Hinton, however, has taken a much more humble approach to his recent win, which he learned of on a trip to California.

He initially thought the call from the academy that gives out the Nobel was "a spoof," but later realized it had to be real because it was placed from Sweden and the speaker had a "strong Swedish accent."

The award the academy gave him comes with 11 million Swedish kronor (about $1.4 million) from a bequest arranged by Swedish inventor Alfred Nobel.

Hinton and Hopfield will split the money, with some of Hinton's share going to Water First, an Ontario organization working to boost Indigenous access to water, and another unnamed charity supporting neurodiverse young adults.

Hinton has said he doesn't plan to do much more "frontier research."

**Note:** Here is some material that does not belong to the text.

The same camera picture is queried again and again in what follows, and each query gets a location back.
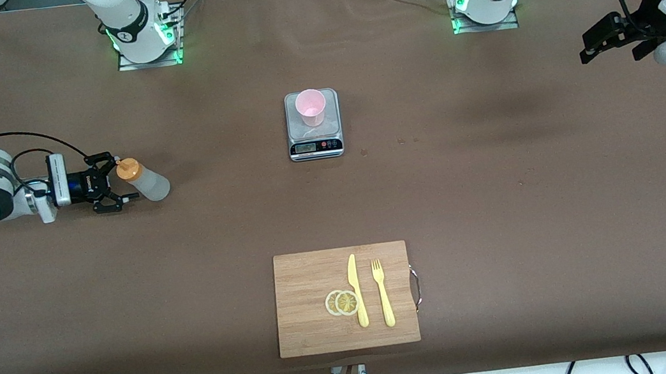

"I believe I'm going to spend my time advocating for people to work on safety," he said in October.

Last year, Hinton left a role he held at Google to more freely speak about the dangers of AI, which he has said include bias and discrimination, fake news, joblessness, lethal autonomous weapons and even the end of humanity.

“We have no idea whether we can stay in control,” Hinton said at a Nobel banquet held after the award ceremony.

“But we now have evidence that if (digital beings) are created by companies motivated by short-term profits, our safety will not be the top priority. We urgently need research on how to prevent these new beings from wanting to take control. They are no longer science fiction.”

At a Stockholm press conference over the weekend, he said he doesn’t regret the work he did to lay the foundations of artificial intelligence, but wishes he thought of safety sooner.

“In the same circumstances, I would do the same again,” he said.